# SOURCE DATA
┌──

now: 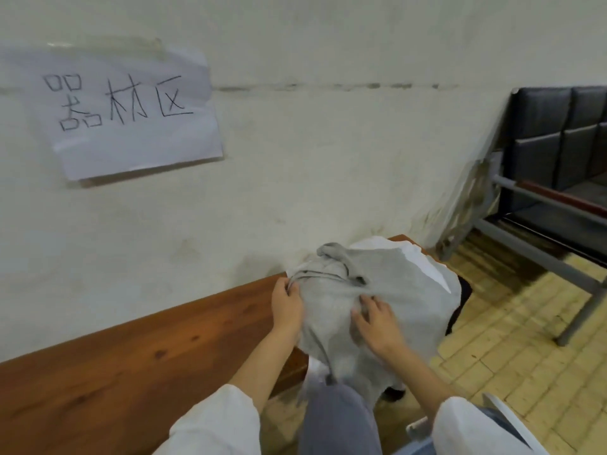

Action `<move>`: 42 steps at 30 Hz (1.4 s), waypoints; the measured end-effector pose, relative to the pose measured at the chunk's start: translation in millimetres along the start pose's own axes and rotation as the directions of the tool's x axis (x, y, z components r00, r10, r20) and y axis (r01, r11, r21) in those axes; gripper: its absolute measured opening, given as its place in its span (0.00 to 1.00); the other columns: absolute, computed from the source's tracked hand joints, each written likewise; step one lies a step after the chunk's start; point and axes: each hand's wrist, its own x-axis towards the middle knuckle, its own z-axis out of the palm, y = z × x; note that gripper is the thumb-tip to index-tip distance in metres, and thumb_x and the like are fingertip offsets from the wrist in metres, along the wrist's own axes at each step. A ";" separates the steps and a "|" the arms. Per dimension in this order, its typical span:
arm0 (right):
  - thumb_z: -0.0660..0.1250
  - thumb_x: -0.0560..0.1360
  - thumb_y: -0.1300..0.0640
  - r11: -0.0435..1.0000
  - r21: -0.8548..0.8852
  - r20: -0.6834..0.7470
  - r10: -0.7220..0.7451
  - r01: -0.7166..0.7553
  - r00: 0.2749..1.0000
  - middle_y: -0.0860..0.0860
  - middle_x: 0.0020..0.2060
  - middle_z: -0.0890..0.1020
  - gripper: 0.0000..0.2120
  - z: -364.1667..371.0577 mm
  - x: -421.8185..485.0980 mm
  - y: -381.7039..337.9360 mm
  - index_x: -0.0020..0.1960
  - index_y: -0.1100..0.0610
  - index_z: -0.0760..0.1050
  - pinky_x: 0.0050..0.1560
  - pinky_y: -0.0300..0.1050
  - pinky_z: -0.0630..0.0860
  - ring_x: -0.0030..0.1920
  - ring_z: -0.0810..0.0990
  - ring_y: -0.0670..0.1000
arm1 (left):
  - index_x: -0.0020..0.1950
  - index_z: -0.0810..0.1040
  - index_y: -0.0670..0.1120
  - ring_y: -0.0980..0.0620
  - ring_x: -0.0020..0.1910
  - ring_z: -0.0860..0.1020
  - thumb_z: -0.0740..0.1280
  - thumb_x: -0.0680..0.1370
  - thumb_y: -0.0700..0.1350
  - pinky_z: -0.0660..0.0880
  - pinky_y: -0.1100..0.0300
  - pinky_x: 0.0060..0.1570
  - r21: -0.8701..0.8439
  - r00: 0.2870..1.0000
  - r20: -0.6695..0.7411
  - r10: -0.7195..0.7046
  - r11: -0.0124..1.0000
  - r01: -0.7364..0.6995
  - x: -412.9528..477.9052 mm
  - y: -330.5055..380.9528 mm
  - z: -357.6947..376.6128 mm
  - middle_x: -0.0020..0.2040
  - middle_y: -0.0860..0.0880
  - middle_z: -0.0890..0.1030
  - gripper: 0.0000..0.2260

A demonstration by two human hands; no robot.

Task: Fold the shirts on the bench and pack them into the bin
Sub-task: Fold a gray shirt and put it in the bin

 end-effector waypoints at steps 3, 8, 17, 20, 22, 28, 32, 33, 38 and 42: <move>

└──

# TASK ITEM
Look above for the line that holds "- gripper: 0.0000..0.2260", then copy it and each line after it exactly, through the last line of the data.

# TASK RESPONSE
  - gripper: 0.0000..0.2260

A demonstration by two human hands; no robot.

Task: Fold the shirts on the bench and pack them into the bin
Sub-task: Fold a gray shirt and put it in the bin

 end-effector waypoints at steps 3, 8, 17, 20, 22, 28, 32, 33, 38 and 42: <move>

No further response is needed.